# What is needed
Print the lines of the listing below verbatim from its first line through the line bearing "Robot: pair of". Any pictures are to be omitted.

# Data
----
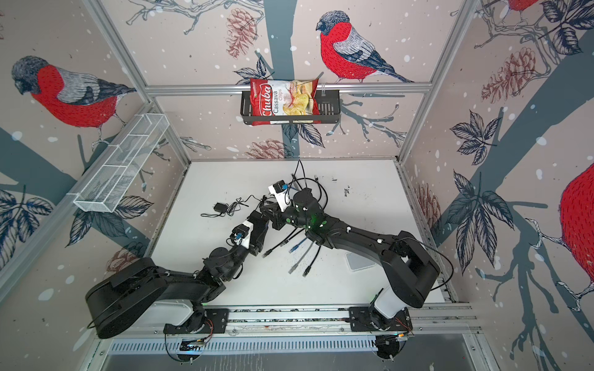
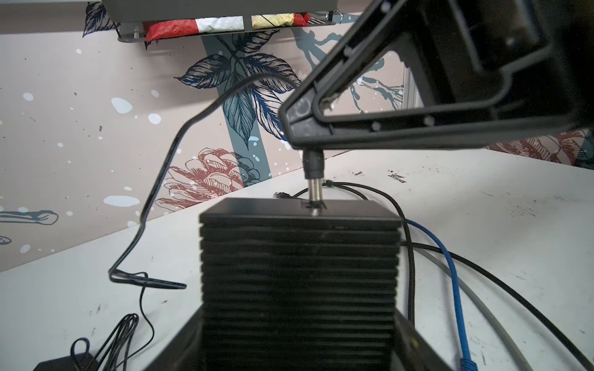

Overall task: Insert the plug into the switch port
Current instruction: 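Push the barrel plug down into the switch's power port with the right gripper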

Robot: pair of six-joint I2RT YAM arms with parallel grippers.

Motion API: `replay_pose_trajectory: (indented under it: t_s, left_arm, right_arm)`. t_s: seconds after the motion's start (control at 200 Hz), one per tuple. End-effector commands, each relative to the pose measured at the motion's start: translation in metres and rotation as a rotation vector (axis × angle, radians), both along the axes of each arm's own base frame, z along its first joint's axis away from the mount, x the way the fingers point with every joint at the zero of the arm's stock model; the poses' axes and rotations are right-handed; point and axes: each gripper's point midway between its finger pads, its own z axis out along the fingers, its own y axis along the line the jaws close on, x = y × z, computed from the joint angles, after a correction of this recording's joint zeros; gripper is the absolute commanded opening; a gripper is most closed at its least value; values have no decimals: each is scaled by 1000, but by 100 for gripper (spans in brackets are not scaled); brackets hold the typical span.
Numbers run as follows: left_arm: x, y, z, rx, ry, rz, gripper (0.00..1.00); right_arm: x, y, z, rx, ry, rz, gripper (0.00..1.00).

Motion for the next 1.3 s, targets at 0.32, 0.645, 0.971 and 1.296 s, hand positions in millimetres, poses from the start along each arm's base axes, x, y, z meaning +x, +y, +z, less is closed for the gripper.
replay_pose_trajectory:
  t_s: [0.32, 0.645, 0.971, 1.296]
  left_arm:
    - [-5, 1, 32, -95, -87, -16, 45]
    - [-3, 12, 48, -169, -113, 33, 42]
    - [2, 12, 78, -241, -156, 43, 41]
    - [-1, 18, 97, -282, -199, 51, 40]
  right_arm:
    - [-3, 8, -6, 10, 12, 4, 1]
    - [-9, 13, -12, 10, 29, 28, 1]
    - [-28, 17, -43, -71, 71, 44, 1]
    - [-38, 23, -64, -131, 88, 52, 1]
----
# Task solution
Overall task: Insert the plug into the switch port
Current instruction: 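Push the barrel plug down into the switch's power port with the right gripper
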
Robot: pair of six-joint I2RT YAM arms with parallel grippers.

There is no more to the answer.